Re: [OPE-L] accumulation of capital and the working class - actual non existence of variable capital

From: Paul Cockshott (wpc@DCS.GLA.AC.UK)
Date: Fri Jan 11 2008 - 12:40:07 EST


Jerry Levy wrote:
>> No V does not figure, or 'reckon'.
>
>
> Hi Paul C:
>
>
> How would you logically demonstrate the existence of exploitation
> under capitalism and surplus value _without_ reference to the category of variable capital?
>
One does not have to demonstrate it logically but empirically.
One measures the person hours per year consumed by the working class,
and takes this away from the person hours per year in the total social
product. If one fixes the 'person year' at not
365 x 24 but at
wd x wh
where wd is the number of working days per year, and wh number of
working hours per year,
( which I implicitly assumed in a previous post ) one can then
dimensionally reduce the consumption of the working class to a number of
people - the number of people whose
normal working year is required to support the consumption of the
working class.
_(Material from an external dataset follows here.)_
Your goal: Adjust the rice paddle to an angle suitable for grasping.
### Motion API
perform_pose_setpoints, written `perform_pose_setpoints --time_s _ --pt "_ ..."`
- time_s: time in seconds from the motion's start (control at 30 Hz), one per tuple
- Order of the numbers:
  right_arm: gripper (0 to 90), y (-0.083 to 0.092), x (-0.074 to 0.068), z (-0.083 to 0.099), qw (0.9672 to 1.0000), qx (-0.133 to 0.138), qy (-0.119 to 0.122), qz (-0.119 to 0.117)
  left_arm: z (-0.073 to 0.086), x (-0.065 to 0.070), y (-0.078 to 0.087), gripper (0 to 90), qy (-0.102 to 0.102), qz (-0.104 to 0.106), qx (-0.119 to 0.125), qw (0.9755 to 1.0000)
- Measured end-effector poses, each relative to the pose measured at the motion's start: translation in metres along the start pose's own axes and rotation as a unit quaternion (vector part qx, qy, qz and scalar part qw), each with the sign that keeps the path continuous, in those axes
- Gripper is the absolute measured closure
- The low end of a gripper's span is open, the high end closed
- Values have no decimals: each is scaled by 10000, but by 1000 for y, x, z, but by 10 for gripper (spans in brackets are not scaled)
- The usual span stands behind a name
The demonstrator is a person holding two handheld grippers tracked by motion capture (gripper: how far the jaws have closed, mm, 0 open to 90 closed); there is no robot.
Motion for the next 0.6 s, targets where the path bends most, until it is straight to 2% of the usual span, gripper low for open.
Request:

I
explained in a previous post that one can express surplus value in a
similar way - as
so many million people. One then expresses exploitation as

number of people producing accumulation and luxuries
----------------------------------------------------  = rate of exploitation
number of people producing wage goods

Using I/O tables and statistics on the average working week, number of days
holiday per year, all of this is reasonably easy to do.




> Without V, what is your formula for the rate of profit?
>
>
>
The formula I use now for profit would be s/K  where K is the capital stock.

The dimension of profit should be 1/t    since it is a rate growth per
year.
If you just say the rate of profit is s/(c+v) there is a potential
confusion between stocks and flows.
If s, c and v are all taken to be flows of value (= number of people)
then the rate of profit is a dimensionless number, which contrasts with
the normal usage of the term rate of profit as for example 5% per year.
What, in the case of simple reproduction s/(c+v) actually measures is the
number of workers working in department iii divided by the numbers of
workers working in the other two departments. This is an interesting
measure but it is not equivalent to the rate of profit.

I have, in various publications since the 1970s, called s/K the stock
rate of profit, and s/(c+v) the flow rate of profit. Strictly speaking
the ratio s/(c+v) is not a rate of profit. In the   simple model
used in much of Capital where no clear distinction is made between
stocks and flows it has a didactic value, but   as one comes to
do empirical work one needs to do a proper dimensional analysis and
distinguish stocks from flows.



>> If one employs flow accounting rather than stock accounting, there is a flow of wages, there is a flow of means of production etc, and in this accounting framework it is useful to label the flow of wages as v and the flow of means of production as c, but these distinctions are not applicable to analyzing what has been accumulated, since what has been accumulated is a stock. <
>>
>
>
>
> Capital exists as both a stock and a flow.
No, capital is a stock. The owners of capital recieve a flow of income
from it.
> I think it's one-sided to just conceive of capital (or capital accumulation) in terms of just one or the other.  The problem, I guess, is that these different concepts (and realities) give rise to measurement difficulties that are difficult to deal with in an accounting framework.  I can see this both in terms of practical problems re
> the calculation of the technical composition of capital (TCC) and the value and organic compositions of capital. I don't know of anyone who has ever suggested a meaningful way to calculate the TCC, for instance [which is because there are so many problematic conceptual issues associated with the economic meaning and (ir) relevance of the 'units' being measured].
>
The problem is that the TCC is not a scalar.